Sejak diperdagangkan pertama kali pada tahun 2014 hingga hari ini, Bitcoin terus menunjukkan daya tarik yang luar biasa. Per tulisan ini dibuat harga Bitcoin telah mencapai USD 38.345 per unit; lebih dari 11x lipat dari harga perdananya dalam waktu kurang dari satu dekade. Fenomena ini menarik perhatian banyak pihak. Banyak orang awam melihat aset ini sebagai cara instan menjadi kaya. Disisi lain regulator dan akademisi umumnya menunjukkan sikap berhati-hati terhadap popularitas aset ini. Pada beberapa tahun terakhir kita menyaksikan kemunculan varian dari “aset keuangan” semacam bitcoin seperti cryptocurrency (keluarga besar Bitcoin) dan Non-Fungible Token (NFT). Saya menggunakan tanda petik dalam menyematkan istilah “aset keuangan” pada bitcoin dan “adik-adiknya” dan memilih menggunakan penyebutan “investasi kontemporer”.

Penggunaan istilah investasi pun sebenarnya kurang tepat. Buku-buku teks seperti Reily dan Brown (2012), Elton et al (2014) serta Bodie, Kane and Marcus (2018), mendefinisikan investasi sebagai penempatan uang tunai pada suatu instrumen. yang diharapkan akan memberikan imbal hasil yang mengkompensasi (a) opportunity cost of money dan (b) risiko dari penempatan tersebut. Imbal hasil dapat berupa (a) suatu arus kas periodik seperti bunga dan dividen dan/atau (b) kenaikan harga (appresiasi) dari aset tersebut (disebut juga capital gain).
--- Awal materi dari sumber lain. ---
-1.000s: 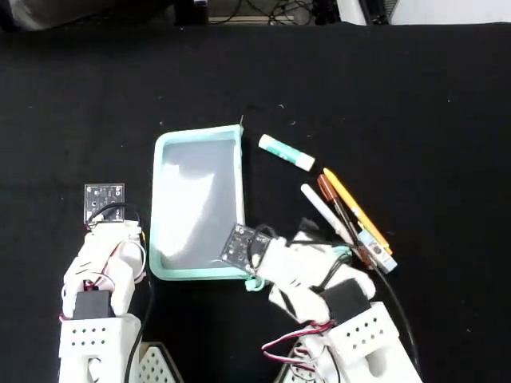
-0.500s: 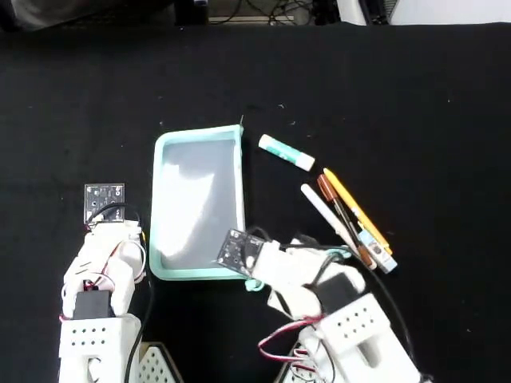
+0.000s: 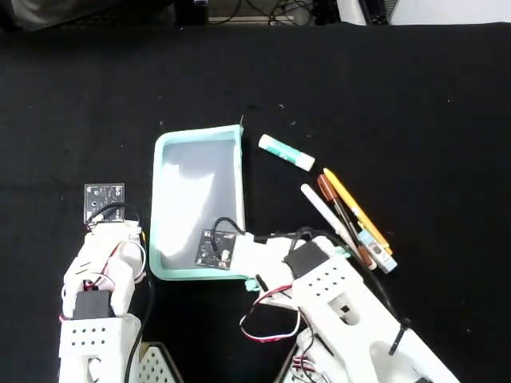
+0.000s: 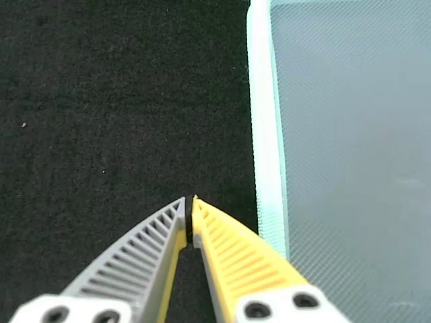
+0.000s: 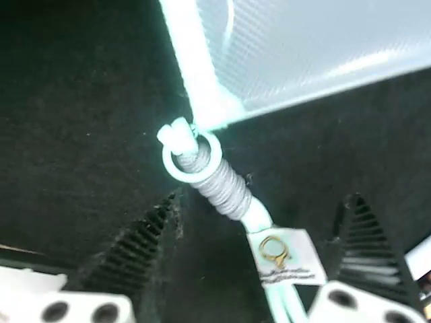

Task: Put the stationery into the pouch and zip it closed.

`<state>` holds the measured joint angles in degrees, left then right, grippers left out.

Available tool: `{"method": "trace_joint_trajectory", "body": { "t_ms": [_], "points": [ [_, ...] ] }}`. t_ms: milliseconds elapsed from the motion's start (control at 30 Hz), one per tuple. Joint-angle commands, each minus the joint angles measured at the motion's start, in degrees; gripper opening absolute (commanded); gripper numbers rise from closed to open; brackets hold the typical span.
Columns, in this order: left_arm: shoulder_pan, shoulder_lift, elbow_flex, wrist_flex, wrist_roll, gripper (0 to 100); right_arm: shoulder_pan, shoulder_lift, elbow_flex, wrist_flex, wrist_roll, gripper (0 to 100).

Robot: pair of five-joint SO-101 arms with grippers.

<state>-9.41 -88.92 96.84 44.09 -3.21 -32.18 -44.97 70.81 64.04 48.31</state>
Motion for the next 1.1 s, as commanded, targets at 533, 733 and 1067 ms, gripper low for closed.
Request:
{"method": "trace_joint_trajectory", "body": {
  "t_ms": [533, 733, 1067],
  "points": [
    [0.2, -0.4, 1.0, -0.7, -0.5, 3, -0.6, 0.3, 5.2, -9.7, 8.4, 34.2],
    [0.2, -0.4, 1.0, -0.7, -0.5, 3, -0.7, 0.3, 6.3, -8.9, 8.5, 18.8],
    [0.2, -0.4, 1.0, -0.7, -0.5, 3, 5.8, -0.1, 2.1, 0.4, 8.4, 1.5]
  ]
}}
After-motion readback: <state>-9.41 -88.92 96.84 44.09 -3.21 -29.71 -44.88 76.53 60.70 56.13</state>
Dari definisi ini kita melihat “Investasi Kontemporer” memiliki isu pada (a) hakikat imbal hasil dan (b) kompensasi atas risiko.

Pemenang nobel ilmu ekonomi tahun 2008, Paul Krugman dalam suatu artikel di koran New York Times pada bulan Juli 2020 mengaitkan risiko dari pesatnya dari perkembangan “Investasi kontemporer” ini dengan fenomena subprime mortgage yang pada tahun 2008 yang berujung krisis global. Sepakat dengan Paul Krugman, saya sampai detik ini juga masih bingung fungsi dan manfaat apa yang dihadirkan oleh crypto currency pada perekonomian. Teknologi dibelakang crypto currency: block chain tidak diragukan lagi sebagai suatu inovasi besar dalam pembukuan transaksi dan enkripsi. Tapi aplikasinya seperti cryptocurrency? Instrumen ini sangat berbeda dengan saham atau obligasi yang merupakan instrumen pembiayaan dan memiliki basis ekonomi yang jelas (ada bisnis-aktivitas ekonomi dibelakang aset finansial). Corbet et al (2019) melakukan studi literatur yang sangat komprehensif dan menyimpulkan posisi crypto currency sebagai suatu aset dengan basis imbal hasil ekonomi yang diragukan.

Terlepas dengan segala kontroversi yang disebutkan sebelumnya, pesona bitcoin tidak terbendung dan mampu menghasilkan appresiasi harga yang luar biasa, bahkan sulit dicapai oleh aset keuangan konvensional. Saya melihat terdapat suatu proses pembentukan psikologi massa yang mendorong aksi beli suatu aset yang menyebabkan pergerakan harganya jauh dari nilai fundamentalnya (Asset Bubble). Dalam konteks bitcoin, nilai fundamentalnya bahkan masih sangat diperdebatkan.  Pemenang Nobel Ekonomi 2013, Robet Shiller menyebut fenomena psikologi masal ini sebagai Irrational Exuberance.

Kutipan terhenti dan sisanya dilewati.